Drop all images. Then write out each line below exactly as given.
%%
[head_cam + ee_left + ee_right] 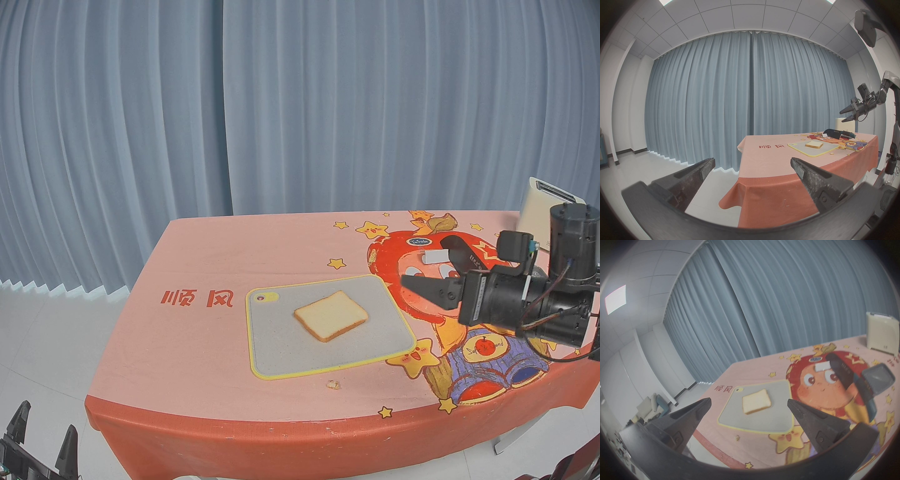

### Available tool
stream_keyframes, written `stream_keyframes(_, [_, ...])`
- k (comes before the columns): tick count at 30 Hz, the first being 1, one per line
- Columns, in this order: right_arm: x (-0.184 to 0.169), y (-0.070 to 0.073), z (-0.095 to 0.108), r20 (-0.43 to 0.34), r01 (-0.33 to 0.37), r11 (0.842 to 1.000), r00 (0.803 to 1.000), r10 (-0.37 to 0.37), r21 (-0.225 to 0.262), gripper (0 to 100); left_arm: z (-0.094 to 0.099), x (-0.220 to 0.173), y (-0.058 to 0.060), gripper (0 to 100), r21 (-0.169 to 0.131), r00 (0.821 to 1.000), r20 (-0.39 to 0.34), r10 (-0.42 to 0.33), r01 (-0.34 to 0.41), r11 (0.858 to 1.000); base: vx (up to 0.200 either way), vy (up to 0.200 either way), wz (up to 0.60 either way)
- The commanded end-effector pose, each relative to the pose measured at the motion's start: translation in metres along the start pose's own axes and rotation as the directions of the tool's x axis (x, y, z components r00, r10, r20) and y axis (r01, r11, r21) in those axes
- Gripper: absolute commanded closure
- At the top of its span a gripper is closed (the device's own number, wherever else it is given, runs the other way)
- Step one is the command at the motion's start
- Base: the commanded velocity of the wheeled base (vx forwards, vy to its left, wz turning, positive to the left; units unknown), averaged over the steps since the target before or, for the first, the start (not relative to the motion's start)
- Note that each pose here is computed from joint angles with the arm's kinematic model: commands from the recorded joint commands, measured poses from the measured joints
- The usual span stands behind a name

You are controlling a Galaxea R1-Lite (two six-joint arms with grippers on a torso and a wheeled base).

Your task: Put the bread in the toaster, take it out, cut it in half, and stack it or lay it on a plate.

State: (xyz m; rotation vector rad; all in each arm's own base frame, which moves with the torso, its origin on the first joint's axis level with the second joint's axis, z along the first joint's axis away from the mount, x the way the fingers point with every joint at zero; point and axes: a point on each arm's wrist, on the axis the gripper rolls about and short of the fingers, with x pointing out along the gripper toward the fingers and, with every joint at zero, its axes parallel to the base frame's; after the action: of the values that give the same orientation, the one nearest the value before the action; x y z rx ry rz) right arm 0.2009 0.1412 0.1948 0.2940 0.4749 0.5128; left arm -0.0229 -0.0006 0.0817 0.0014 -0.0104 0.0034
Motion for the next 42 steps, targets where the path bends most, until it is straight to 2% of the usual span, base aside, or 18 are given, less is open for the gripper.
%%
**COMPLETED EXERCISE**:
[head_cam + ee_left + ee_right] 

### Available tool
stream_keyframes, written `stream_keyframes(_, [_, ...])`
- k (comes before the columns): tick count at 30 Hz, the first being 1, one per line
- Columns, in this order: right_arm: x (-0.184 to 0.169), y (-0.070 to 0.073), z (-0.095 to 0.108), r20 (-0.43 to 0.34), r01 (-0.33 to 0.37), r11 (0.842 to 1.000), r00 (0.803 to 1.000), r10 (-0.37 to 0.37), r21 (-0.225 to 0.262), gripper (0 to 100); left_arm: z (-0.094 to 0.099), x (-0.220 to 0.173), y (-0.058 to 0.060), gripper (0 to 100), r21 (-0.169 to 0.131), r00 (0.821 to 1.000), r20 (-0.39 to 0.34), r10 (-0.42 to 0.33), r01 (-0.34 to 0.41), r11 (0.858 to 1.000); base: vx (up to 0.200 either way), vy (up to 0.200 either way), wz (up to 0.60 either way)
- The commanded end-effector pose, each relative to the pose measured at the motion's start: translation in metres along the start pose's own axes and rotation as the directions of the tool's x axis (x, y, z components r00, r10, r20) and y axis (r01, r11, r21) in those axes
- Gripper: absolute commanded closure
- At the top of its span a gripper is closed (the device's own number, wherever else it is given, runs the other way)
- Step one is the command at the motion's start
- Base: the commanded velocity of the wheeled base (vx forwards, vy to its left, wz turning, positive to the left; units unknown), averaged over the steps since the target before or, for the first, the start (not relative to the motion's start)
- Note that each pose here is computed from joint angles with the arm's kinematic model: commands from the recorded joint commands, measured poses from the measured joints
- The usual span stands behind a name

You are controlling a Galaxea R1-Lite (two six-joint arms with grippers on a torso and a wheeled base).

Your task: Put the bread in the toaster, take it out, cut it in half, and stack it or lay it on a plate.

State: (xyz m; rotation vector rad; all in each arm's own base frame, which moves with the torso, its origin on the first joint's axis level with the second joint's axis, z along the first joint's axis away from the mount, x the way the fingers point with every joint at zero; point and axes: a point on each arm's wrist, on the axis the gripper rolls about and short of the fingers, with x pointing out along the gripper toward the fingers and, with every joint at zero, its axes parallel to the base frame's; after the action: of the values that give the same orientation, the one nearest the value before the action; x y z rx ry rz) right arm 0.2009 0.1412 0.1948 0.2940 0.4749 0.5128; left arm -0.0229 -0.0006 0.0817 0.0014 -0.0104 0.0034
Motion for the next 42 steps, targets where the path bends most, until it is straight to 2% of the usual span, base aside, or 18 are given, less is open for the gripper.

This exercise has nothing further to it.